I - rimozione del cieco e dell'appendice; II - legatura del mesentere;
III - interruzione del processo dal mesentere; IV - l'imposizione di una sutura a borsa attorno alla base del processo;
V - legatura dell'appendice con legatura catgut; VI - tagliare il processo, elaborarne il moncone;
VII - immersione del moncone del processo nella sutura a borsa; VIII - l'imposizione di una cucitura a forma di Z.

Rimozione del cieco durante l'appendicectomia. Il cieco si trova, guidato dal suo colore grigiastro, dai nastri, dall'assenza del mesentere e dai processi omentali dal lato del solco laterale destro. Catturare il cieco con le dita usando una garza, rimuoverlo con cura insieme all'appendice dall'incisione, coprirlo con garze e procedere a quella parte dell'operazione che viene eseguita al di fuori della cavità addominale.

Taglio del mesentere del processo durante l'appendicectomia. Catturare il mesentere dell'appendice al suo apice con un morsetto (15-20 ml di una soluzione allo 0,25% di novocaina possono essere iniettati nel mesentere). I morsetti emostatici vengono applicati al mesentere del processo, il mesentere viene tagliato.

Rimozione del processo durante l'appendicectomia. Tirando verso l'alto il processo mobilizzato con una pinza applicata al mesentere al suo apice, si applica una sutura sieroso-muscolare a borsa di ferro alla parete del cieco con seta o nylon attorno alla base dell'appendice.La sutura non viene tesa. In questo punto, il processo viene bloccato con un morsetto emostatico, quindi il morsetto viene rimosso e il processo viene legato con catgut lungo la scanalatura formata. Sopra la legatura che giace sulla base del processo, viene applicato un morsetto emostatico e tra esso e la legatura il processo viene tagliato con un bisturi e rimosso. La mucosa del moncone dell'appendice viene trattata con una soluzione alcolica di iodio, le estremità del filo di catgut vengono tagliate e il moncone viene immerso nella parete del cieco con l'aiuto di una sutura a borsa precedentemente applicata. Tenendo le estremità della sutura a borsa stretta, applicare una sutura a forma di Z e serrarla dopo aver tagliato le estremità del filo di sutura a borsa. Quindi tagliare le estremità dei fili della cucitura a forma di Z.
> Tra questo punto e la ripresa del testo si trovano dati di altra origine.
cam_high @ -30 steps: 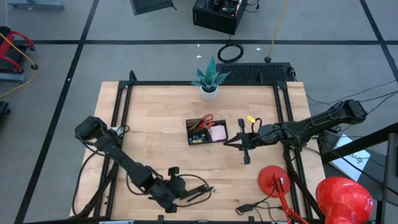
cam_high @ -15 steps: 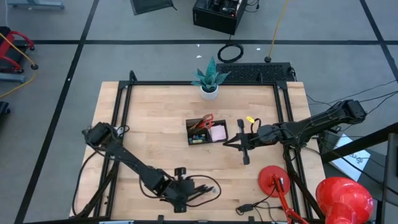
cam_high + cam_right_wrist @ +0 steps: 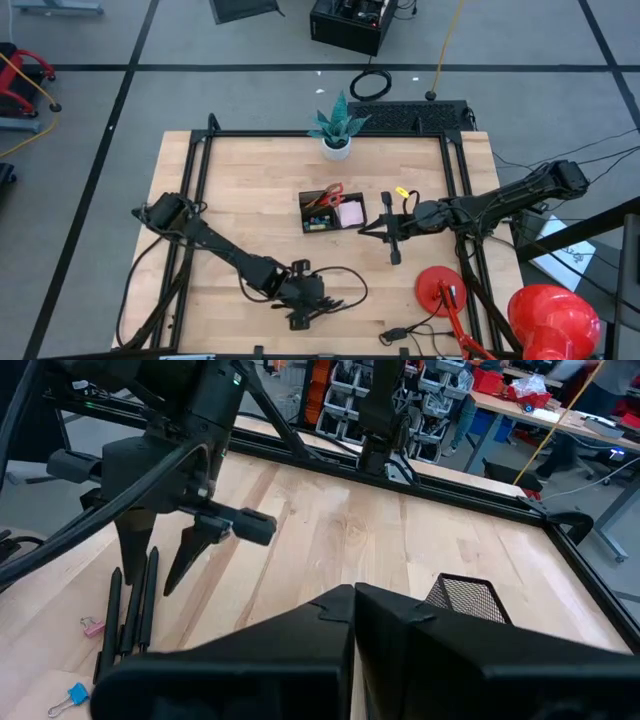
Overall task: Pick and place office supplies into organizer
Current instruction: Put the black pen into the black desk organizer
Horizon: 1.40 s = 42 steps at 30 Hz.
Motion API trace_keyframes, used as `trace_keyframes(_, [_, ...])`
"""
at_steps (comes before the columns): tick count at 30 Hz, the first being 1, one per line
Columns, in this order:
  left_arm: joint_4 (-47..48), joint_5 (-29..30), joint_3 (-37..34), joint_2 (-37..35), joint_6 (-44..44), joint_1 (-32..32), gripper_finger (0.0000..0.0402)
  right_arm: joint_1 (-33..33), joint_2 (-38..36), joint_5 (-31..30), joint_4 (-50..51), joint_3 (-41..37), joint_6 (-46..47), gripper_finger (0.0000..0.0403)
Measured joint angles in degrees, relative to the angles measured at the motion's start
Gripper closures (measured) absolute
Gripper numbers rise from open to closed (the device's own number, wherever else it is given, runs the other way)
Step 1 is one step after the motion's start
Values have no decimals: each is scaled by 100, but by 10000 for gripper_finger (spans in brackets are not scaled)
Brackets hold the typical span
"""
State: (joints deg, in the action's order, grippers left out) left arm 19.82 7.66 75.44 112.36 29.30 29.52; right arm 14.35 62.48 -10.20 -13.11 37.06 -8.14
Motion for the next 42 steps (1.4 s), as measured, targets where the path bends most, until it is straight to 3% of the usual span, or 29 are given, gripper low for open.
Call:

Il cieco con appendicectomia accuratamente immerso nella cavità addominale. La cavità addominale è chiusa a strati. Il peritoneo parietale viene suturato con una sutura continua. I bordi dei muscoli sono uniti da 2-3 suture interrotte. L'aponeurosi del muscolo obliquo esterno dell'addome, così come la pelle, viene suturata con suture di seta interrotte.